## Exercise prompt
Transcribe the listing exactly; drop the images.

## Provided records
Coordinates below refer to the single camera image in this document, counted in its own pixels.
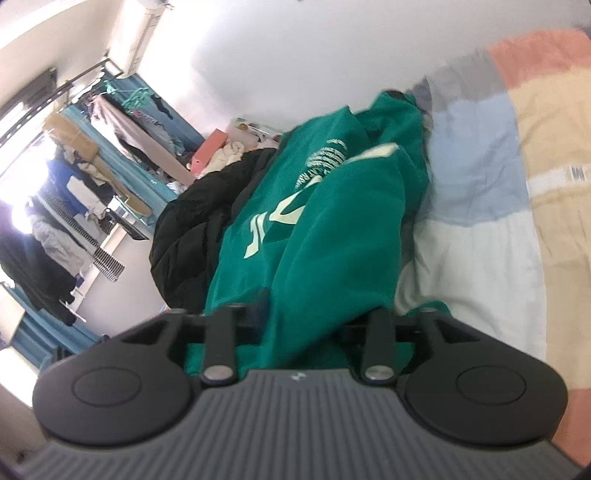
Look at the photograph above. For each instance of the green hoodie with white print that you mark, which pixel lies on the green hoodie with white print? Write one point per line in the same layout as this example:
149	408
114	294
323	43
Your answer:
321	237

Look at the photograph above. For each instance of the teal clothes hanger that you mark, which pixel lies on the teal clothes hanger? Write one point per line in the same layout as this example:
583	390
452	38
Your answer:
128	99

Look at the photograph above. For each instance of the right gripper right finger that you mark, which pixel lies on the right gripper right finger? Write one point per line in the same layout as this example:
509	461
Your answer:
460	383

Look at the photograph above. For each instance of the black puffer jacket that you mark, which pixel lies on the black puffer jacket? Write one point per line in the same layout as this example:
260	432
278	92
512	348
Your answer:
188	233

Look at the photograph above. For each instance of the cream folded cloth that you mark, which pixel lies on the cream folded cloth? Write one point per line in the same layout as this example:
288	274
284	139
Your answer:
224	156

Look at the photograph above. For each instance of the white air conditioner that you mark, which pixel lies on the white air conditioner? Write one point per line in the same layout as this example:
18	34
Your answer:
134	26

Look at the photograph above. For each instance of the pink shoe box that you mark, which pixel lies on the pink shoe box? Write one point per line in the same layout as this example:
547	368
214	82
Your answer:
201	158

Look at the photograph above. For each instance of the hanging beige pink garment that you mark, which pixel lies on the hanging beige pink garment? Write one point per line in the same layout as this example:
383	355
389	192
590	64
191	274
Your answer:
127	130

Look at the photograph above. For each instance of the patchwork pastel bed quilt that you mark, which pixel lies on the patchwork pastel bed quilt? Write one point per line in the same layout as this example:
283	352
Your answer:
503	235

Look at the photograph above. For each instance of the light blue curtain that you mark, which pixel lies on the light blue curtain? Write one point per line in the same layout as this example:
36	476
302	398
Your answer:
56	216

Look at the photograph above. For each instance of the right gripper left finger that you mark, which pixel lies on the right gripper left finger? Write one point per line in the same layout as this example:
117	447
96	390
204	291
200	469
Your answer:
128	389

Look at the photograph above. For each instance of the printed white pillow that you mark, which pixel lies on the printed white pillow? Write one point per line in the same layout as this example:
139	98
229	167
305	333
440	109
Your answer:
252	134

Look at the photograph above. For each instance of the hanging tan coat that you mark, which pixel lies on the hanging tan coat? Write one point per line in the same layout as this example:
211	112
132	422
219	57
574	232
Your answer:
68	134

## Final answer
Coordinates below refer to the single camera image in this document, counted in its own pixels.
Look at the photograph above. For each instance of the green hoodie with white print that you mark, which pixel lies on the green hoodie with white print? Write one point per line in the same layout as this example:
149	408
114	294
323	43
Your answer:
321	237

Look at the photograph above. For each instance of the teal clothes hanger that you mark, which pixel lies on the teal clothes hanger? Write one point per line in the same layout as this example:
583	390
452	38
Your answer:
128	99

Look at the photograph above. For each instance of the right gripper right finger that you mark, which pixel lies on the right gripper right finger? Write one point per line in the same layout as this example:
509	461
Your answer:
460	383

Look at the photograph above. For each instance of the black puffer jacket that you mark, which pixel lies on the black puffer jacket? Write one point per line in the same layout as this example:
260	432
278	92
512	348
Your answer:
188	233

Look at the photograph above. For each instance of the cream folded cloth that you mark, which pixel lies on the cream folded cloth? Write one point per line in the same layout as this example:
288	274
284	139
Your answer:
224	156

Look at the photograph above. For each instance of the white air conditioner that you mark, which pixel lies on the white air conditioner? Write one point per line in the same layout as this example:
18	34
Your answer:
134	26

Look at the photograph above. For each instance of the pink shoe box that you mark, which pixel lies on the pink shoe box? Write one point per line in the same layout as this example:
547	368
214	82
Your answer:
201	158

Look at the photograph above. For each instance of the hanging beige pink garment that you mark, which pixel lies on the hanging beige pink garment? Write one point per line in the same layout as this example:
383	355
389	192
590	64
191	274
Your answer:
127	130

Look at the photograph above. For each instance of the patchwork pastel bed quilt that you mark, which pixel lies on the patchwork pastel bed quilt? Write one point per line in the same layout as this example:
283	352
Your answer:
503	235

Look at the photograph above. For each instance of the light blue curtain that you mark, which pixel lies on the light blue curtain? Write one point per line in the same layout as this example:
36	476
302	398
Your answer:
56	216

Look at the photograph above. For each instance of the right gripper left finger that you mark, which pixel lies on the right gripper left finger? Write one point per line in the same layout as this example:
117	447
96	390
204	291
200	469
Your answer:
128	389

Look at the photograph above. For each instance of the printed white pillow that you mark, which pixel lies on the printed white pillow? Write one point per line in the same layout as this example:
139	98
229	167
305	333
440	109
Your answer:
252	134

Look at the photograph above. For each instance of the hanging tan coat that you mark, which pixel lies on the hanging tan coat? Write one point per line in the same layout as this example:
211	112
132	422
219	57
574	232
Your answer:
68	134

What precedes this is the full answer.